Yes, and because I thought '$' seems a great fit to represent value.

> I do not think it will be the end of the world if we don't do so,
> but it would be really really nice if we at least explored a way (or
> two) to make a big enough hole in the syntax to not just add
> "precious", but leave room to later add other traits, without having
> to worry about breaking the backward compatibility again.  A
> simplest and suboptimal way may be to declare that a path that
> begins with '$' now needs '\'-quoting (just like your proposal),
> reserve '$$' as the precious prefix, and '$' followed by any other
> byte reserved for future use, but there may be better ideas.

Even though I'd love to go with the unextensible option assuming it would last
another 15 years, I can see the appeal of making it extensible from the start.

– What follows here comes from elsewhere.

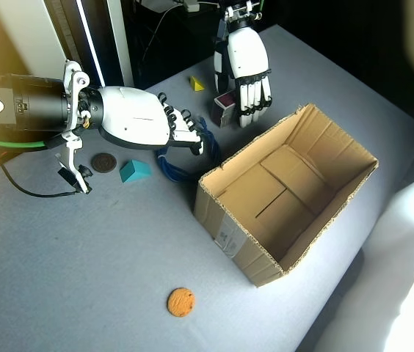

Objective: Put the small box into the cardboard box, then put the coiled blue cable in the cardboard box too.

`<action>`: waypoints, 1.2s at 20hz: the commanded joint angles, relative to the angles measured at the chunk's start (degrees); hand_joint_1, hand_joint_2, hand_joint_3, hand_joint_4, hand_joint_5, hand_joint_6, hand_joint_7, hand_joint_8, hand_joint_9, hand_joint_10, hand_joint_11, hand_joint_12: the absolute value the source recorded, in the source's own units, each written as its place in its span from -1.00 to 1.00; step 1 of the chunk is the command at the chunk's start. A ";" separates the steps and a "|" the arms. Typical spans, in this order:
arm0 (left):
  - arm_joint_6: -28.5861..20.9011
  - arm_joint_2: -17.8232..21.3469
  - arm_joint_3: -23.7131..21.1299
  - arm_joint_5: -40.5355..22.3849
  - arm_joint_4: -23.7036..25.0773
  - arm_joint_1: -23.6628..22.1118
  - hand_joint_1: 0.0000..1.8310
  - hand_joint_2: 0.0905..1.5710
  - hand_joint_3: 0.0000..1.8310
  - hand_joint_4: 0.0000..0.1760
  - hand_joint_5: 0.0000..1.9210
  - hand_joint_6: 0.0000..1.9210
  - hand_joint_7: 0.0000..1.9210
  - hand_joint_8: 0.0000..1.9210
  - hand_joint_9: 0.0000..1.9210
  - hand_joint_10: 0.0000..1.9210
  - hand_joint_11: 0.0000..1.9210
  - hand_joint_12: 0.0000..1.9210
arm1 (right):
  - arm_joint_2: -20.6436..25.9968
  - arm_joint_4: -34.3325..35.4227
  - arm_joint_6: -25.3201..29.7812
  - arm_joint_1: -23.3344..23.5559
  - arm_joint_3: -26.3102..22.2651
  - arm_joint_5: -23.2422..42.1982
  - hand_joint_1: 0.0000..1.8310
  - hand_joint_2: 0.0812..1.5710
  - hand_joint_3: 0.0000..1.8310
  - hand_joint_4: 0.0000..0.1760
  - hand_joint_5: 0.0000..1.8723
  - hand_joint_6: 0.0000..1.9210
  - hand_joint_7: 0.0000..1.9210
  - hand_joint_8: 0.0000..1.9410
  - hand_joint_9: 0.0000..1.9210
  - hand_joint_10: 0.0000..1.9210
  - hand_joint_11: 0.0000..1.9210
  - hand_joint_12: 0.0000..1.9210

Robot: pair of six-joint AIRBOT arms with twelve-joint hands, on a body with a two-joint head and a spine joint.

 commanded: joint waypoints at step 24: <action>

In a world where '$' is a prefix, I'd also think that it's now possible to
specify exclusion using '$!path' for completeness, if '$$path' marks 'path'
precious.

But if there is now a prefix, I feel that it might as well be chosen so that it
is easier to remember and/or less likely to cause conflicts. I think it must
have been that reason for pathspecs to choose ':' as their prefix, and it seems
to be an equally good choice here.

This would give us the following, taking the Linux kernel as example:

    .*
    !this-file-is-hidden-and-tracked
    :!new-syntax-for-negation-for-completeness
    \!an-ignored-file-with-leading-!
    \:an-ignored-file-with-leading-:-which-is-technically-breaking
    :$.config
    :x-invalid-as-:-needs-either-!-or-$-to-follow-it

Now ':$path' would make any path precious, which is `:$.config` in the example
above.

How does that 'feel'? Is the similarity to pathspecs without being pathspecs
an anti-feature maybe?

>> Thus, to make this work, projects that ship the `.gitignore` files would *have
>> to add patterns* that make certain files precious.
>
> Not really.  They do not have to do anything if they are content
> with the current Git ecosystem.  And users who have precious stuff
> can mark them in the.git/info/excludes no?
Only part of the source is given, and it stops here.